**What you should do**
In the data below, the answer is the run of lines from the line containing "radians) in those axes" through the line containing "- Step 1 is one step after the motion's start", both included; print it exactly and nothing else.

Data under study below:

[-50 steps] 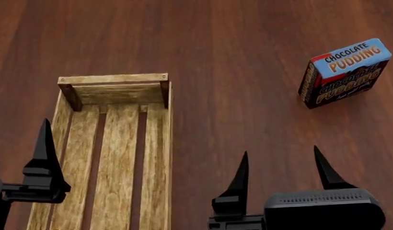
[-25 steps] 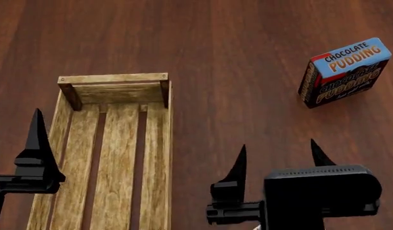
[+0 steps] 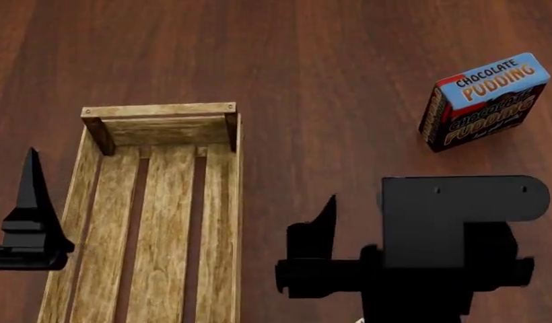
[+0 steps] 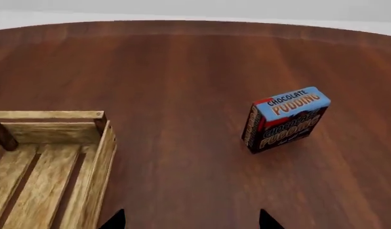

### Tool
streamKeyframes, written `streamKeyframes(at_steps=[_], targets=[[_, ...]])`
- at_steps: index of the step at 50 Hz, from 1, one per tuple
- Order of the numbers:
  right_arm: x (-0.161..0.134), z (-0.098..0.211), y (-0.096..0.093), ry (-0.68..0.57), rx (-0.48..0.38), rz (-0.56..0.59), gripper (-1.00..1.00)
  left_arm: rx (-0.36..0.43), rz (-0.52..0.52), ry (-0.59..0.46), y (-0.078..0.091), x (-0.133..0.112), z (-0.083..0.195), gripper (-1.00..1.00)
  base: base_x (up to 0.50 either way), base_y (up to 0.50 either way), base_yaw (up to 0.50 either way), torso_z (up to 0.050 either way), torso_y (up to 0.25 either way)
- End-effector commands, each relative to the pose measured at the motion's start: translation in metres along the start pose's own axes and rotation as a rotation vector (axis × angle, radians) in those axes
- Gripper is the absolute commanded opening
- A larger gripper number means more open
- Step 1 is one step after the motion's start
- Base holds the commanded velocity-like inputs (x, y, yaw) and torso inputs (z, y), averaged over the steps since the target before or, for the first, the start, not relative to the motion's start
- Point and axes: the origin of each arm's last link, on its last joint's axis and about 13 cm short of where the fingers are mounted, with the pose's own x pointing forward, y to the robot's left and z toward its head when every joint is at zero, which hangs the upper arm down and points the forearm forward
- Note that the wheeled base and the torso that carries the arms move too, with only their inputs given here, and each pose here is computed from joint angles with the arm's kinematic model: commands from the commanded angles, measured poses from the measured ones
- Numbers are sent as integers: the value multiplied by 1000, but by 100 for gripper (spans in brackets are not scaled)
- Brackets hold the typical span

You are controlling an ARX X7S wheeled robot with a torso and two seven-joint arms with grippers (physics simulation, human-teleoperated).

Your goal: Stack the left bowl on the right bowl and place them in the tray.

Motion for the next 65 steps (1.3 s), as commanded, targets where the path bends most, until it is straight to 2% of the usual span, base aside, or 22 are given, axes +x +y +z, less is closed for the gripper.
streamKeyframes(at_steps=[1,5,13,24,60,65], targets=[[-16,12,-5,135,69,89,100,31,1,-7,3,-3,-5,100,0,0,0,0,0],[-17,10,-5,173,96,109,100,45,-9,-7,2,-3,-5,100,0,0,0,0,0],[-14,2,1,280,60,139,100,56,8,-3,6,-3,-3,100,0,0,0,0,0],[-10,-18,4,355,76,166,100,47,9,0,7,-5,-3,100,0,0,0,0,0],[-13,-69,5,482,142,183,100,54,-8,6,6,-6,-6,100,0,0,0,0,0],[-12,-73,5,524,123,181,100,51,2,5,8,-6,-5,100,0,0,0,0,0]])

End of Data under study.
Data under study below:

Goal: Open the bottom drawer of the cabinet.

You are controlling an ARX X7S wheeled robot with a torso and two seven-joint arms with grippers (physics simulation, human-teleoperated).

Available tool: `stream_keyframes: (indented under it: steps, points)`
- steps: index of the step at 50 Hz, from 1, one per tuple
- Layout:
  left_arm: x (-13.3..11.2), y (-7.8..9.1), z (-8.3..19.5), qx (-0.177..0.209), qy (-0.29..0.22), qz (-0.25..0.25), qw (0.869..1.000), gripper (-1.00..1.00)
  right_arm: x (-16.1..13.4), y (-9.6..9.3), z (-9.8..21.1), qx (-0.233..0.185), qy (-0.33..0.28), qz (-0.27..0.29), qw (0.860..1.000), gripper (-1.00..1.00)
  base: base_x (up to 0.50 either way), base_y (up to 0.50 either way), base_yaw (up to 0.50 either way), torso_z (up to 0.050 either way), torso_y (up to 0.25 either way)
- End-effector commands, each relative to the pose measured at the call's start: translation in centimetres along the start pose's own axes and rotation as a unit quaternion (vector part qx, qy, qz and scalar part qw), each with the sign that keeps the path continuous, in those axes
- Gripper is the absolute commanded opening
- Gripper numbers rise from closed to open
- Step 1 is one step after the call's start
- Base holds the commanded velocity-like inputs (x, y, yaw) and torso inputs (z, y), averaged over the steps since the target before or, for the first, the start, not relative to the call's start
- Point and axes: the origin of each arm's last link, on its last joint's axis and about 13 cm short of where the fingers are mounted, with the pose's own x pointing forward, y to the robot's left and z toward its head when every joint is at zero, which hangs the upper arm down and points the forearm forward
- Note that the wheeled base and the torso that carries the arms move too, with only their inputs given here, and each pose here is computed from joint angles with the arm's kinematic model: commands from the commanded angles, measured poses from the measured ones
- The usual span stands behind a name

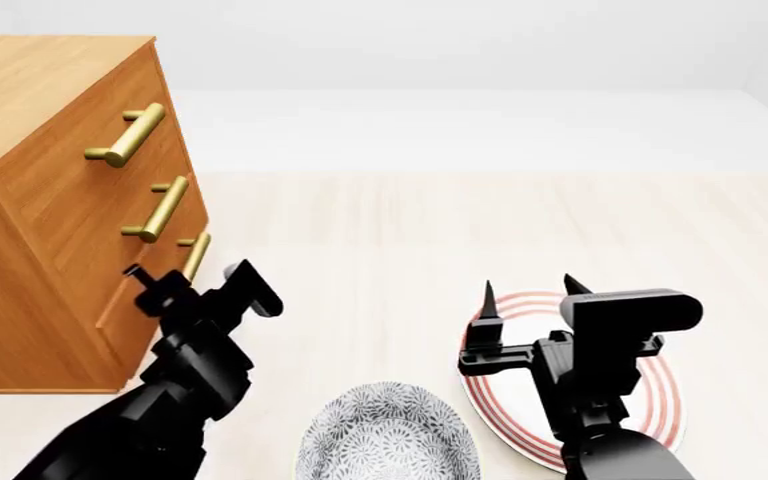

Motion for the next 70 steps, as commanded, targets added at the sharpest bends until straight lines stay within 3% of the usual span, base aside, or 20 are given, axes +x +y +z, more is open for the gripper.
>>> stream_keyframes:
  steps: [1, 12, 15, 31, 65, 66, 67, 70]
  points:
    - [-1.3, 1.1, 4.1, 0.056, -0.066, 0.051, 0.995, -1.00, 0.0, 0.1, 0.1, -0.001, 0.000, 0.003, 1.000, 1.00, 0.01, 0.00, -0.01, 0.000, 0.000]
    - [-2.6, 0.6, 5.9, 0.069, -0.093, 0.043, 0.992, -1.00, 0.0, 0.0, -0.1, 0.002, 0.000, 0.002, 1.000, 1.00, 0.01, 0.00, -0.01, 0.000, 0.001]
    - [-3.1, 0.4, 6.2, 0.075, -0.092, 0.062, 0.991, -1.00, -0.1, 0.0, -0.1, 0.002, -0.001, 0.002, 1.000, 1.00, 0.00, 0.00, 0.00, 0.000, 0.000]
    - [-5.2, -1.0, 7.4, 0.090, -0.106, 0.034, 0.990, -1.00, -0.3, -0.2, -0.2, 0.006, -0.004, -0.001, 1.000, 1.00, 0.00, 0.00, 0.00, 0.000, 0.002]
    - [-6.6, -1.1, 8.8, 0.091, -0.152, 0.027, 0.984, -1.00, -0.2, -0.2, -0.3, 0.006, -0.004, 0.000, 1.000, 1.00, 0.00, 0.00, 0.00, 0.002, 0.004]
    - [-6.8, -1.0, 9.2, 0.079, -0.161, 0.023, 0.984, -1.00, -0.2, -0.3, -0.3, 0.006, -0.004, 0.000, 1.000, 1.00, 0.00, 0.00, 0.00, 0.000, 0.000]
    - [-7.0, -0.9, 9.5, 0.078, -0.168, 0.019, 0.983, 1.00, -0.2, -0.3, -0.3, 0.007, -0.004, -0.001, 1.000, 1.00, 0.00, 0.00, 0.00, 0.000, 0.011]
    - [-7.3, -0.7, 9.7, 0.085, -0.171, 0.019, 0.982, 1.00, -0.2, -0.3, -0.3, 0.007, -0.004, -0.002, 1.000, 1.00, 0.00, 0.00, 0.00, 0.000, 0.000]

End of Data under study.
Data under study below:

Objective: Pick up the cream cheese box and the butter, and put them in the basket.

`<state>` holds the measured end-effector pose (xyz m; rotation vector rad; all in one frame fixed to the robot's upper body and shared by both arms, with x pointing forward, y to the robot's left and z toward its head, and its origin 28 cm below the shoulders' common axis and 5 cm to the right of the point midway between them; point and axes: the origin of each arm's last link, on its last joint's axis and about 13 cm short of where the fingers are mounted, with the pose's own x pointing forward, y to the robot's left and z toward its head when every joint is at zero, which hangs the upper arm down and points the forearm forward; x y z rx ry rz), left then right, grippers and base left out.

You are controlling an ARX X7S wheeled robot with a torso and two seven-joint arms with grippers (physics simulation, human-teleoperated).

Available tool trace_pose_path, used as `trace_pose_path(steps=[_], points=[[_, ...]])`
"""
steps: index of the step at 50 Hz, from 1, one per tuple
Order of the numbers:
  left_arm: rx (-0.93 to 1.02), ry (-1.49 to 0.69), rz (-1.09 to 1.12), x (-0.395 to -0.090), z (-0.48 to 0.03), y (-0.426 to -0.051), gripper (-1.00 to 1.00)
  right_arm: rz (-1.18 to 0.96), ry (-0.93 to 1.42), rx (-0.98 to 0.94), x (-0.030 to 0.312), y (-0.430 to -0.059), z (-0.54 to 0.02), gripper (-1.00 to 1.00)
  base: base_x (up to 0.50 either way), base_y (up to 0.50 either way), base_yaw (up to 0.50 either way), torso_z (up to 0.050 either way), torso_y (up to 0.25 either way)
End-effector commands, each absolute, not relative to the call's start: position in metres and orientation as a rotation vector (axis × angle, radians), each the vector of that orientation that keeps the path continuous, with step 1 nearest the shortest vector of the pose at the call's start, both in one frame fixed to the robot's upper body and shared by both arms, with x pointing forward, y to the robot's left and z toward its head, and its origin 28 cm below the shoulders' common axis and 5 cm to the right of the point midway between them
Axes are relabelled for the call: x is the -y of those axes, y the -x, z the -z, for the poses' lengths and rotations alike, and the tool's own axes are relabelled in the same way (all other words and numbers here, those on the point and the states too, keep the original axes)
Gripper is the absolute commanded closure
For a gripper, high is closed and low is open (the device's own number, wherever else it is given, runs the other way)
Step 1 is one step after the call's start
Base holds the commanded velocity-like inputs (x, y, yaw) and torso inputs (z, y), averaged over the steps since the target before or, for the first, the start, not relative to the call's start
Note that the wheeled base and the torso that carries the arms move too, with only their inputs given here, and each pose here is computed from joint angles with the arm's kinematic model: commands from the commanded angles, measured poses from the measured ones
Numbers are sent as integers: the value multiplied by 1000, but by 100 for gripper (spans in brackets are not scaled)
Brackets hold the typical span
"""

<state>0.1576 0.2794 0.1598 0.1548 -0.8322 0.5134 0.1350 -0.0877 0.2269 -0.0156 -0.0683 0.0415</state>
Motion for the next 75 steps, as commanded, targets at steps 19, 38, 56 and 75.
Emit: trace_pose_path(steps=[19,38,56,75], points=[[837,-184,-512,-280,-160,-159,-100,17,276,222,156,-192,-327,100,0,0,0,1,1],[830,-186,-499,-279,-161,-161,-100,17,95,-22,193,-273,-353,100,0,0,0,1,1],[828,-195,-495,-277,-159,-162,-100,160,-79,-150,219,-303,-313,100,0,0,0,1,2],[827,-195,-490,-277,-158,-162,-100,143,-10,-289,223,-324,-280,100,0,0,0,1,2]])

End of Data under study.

**Answer area**
- End-effector commands, each relative to the pose measured at the motion's start: translation in metres along the start pose's own axes and rotation as a rotation vector (axis × angle, radians) in those axes
- Gripper is the absolute commanded opening
- A larger gripper number means more open
- Step 1 is one step after the motion's start

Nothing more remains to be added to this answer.